The term ordinance is used as a noun referring to “an authoritative decree or direction” or “a law set forth by a governmental authority, specifically, a municipal regulation.”
Bremen Approves Change in Fiscal Year, Elects Thorpe, Rejects Land Use Ordinance
The Lincoln Country News
After residents complain, New Lenox to modify zoning ordinance for gun shops
On the other hand, the word ordnance is also used as a noun which refers to “military supplies including weapons, ammunition, combat vehicles, and maintenance tools and equipment.”
Hong Kong’s ticking time bomb: unexploded wartime ordnance
South China Morning Post
Unexploded ordnance missing from Milford-on-Sea
It may also be used to refer to “a branch of the armed forces dealing with the supply and storage of weapons, ammunition, and related equipment.”
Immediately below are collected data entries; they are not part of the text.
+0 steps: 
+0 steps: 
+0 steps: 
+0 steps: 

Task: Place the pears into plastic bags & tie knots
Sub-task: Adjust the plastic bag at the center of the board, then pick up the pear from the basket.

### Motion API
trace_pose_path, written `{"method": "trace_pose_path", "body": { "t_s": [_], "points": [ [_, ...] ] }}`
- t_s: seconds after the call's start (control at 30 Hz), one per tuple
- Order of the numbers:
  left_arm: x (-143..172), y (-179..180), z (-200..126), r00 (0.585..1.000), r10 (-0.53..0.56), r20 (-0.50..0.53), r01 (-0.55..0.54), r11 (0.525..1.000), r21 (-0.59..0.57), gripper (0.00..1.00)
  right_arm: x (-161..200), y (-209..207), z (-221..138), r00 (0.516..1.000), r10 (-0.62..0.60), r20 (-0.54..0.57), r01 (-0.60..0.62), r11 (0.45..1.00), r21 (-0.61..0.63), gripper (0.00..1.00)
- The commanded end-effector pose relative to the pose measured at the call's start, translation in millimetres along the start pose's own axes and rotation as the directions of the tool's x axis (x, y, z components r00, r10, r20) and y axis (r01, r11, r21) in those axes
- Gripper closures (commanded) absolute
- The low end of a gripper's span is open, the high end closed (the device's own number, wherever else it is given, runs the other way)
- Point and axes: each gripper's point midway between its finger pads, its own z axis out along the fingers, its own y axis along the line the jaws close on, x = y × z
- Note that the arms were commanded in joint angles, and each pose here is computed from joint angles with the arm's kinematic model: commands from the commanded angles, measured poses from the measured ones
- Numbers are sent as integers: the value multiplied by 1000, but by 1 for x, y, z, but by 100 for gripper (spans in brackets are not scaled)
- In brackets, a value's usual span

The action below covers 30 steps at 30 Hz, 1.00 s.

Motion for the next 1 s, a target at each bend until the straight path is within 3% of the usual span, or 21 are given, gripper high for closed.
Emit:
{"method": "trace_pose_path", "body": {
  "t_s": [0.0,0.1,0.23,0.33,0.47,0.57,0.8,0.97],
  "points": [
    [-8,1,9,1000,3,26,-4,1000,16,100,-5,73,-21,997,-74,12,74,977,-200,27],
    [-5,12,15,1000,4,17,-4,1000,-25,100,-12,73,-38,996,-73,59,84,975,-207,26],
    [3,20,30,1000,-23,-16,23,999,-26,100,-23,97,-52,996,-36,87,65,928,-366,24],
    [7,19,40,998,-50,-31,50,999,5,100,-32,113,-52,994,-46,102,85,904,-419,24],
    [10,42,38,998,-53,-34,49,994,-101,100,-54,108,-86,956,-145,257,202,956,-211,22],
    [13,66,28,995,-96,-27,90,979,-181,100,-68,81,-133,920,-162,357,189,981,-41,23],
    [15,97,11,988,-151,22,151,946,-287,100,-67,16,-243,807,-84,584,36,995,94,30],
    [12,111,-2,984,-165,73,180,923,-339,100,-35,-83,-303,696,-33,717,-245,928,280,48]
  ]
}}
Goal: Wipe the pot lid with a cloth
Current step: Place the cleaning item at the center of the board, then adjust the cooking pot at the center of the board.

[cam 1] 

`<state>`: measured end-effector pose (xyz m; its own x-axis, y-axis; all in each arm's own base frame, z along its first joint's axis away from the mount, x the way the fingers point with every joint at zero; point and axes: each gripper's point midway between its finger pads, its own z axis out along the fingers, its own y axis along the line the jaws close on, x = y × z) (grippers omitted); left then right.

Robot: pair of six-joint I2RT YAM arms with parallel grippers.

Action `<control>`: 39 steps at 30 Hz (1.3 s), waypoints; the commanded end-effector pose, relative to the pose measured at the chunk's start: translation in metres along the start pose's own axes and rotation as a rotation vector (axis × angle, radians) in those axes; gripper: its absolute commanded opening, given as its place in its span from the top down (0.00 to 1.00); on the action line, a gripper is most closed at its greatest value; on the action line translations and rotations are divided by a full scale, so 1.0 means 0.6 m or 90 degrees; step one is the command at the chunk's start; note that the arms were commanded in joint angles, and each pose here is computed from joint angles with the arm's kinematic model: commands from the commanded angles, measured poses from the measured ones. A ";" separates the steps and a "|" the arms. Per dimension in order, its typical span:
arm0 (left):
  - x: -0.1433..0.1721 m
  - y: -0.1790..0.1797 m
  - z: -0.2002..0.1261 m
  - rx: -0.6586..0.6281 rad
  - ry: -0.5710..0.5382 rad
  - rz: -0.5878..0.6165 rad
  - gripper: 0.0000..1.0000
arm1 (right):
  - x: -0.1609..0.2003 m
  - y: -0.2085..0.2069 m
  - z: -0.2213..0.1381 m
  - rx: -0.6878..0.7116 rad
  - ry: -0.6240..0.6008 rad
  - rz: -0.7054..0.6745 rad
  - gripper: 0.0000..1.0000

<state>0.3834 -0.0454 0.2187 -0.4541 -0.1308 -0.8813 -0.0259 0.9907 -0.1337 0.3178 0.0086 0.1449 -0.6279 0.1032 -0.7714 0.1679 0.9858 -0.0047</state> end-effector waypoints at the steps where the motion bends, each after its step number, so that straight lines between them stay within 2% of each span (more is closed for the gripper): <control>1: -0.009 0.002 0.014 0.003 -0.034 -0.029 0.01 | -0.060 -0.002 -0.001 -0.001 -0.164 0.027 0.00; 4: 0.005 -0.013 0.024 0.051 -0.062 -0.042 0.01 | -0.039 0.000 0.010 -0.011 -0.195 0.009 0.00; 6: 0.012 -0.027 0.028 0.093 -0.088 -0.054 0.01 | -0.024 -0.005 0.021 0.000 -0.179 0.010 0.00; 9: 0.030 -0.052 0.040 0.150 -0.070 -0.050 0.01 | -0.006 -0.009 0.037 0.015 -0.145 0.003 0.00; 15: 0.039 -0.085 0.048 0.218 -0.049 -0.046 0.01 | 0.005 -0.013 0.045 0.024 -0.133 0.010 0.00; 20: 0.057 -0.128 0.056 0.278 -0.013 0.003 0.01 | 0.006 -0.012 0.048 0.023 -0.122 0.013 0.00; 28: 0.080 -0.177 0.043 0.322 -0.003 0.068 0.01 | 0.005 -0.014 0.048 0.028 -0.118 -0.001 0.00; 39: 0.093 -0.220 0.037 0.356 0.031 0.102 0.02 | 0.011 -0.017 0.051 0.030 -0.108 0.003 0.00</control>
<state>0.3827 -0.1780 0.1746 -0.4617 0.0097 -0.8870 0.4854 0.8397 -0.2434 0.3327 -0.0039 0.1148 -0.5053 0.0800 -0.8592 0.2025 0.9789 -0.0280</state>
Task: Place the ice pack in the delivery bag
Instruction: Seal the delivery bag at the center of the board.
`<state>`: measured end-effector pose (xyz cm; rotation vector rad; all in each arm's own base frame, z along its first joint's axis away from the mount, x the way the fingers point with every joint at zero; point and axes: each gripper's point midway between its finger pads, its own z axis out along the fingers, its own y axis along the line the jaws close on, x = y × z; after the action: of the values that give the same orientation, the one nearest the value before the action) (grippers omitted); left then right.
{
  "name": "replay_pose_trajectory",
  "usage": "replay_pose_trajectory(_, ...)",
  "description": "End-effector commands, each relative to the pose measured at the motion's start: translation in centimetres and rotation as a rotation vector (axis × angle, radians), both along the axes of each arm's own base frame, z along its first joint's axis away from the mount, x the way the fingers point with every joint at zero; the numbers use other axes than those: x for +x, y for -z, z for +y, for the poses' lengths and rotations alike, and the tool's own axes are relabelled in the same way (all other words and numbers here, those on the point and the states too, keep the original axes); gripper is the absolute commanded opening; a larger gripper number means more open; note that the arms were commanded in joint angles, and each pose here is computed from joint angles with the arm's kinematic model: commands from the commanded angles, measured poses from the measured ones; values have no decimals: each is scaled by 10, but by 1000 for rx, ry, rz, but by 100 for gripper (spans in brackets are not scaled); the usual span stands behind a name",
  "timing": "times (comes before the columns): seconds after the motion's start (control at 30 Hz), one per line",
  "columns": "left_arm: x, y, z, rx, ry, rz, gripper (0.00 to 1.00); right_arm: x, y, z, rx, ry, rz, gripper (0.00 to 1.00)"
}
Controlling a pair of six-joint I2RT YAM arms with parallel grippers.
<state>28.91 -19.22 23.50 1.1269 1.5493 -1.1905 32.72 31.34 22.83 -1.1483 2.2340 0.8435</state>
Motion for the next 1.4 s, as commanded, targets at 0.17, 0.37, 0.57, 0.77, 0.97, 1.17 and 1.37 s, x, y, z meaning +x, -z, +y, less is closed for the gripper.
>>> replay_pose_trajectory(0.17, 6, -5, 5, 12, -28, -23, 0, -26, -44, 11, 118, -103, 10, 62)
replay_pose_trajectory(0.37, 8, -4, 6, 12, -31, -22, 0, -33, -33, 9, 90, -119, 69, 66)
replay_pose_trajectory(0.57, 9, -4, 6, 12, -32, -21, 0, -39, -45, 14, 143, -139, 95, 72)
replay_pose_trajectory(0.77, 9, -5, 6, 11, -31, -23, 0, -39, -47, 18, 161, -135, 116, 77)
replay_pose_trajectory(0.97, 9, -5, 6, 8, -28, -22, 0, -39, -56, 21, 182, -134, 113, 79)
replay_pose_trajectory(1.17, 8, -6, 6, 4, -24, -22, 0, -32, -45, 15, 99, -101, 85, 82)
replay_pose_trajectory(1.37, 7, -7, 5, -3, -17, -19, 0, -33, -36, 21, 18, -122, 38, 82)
American Ordnance Pays Former Workers after Violating Americans with Disability Act
General Dynamics, U.S. Ordnance share U.S. Army contract for M2 machine guns
To help you remember their difference, you may use this simple trick. Remember that if you are referring to municipal regulation, you should choose ordinance, which has the extra “i” because following regulations requires extra effort. For military supplies and equipment, use ordnance which has one less letter because peace requires less weapons.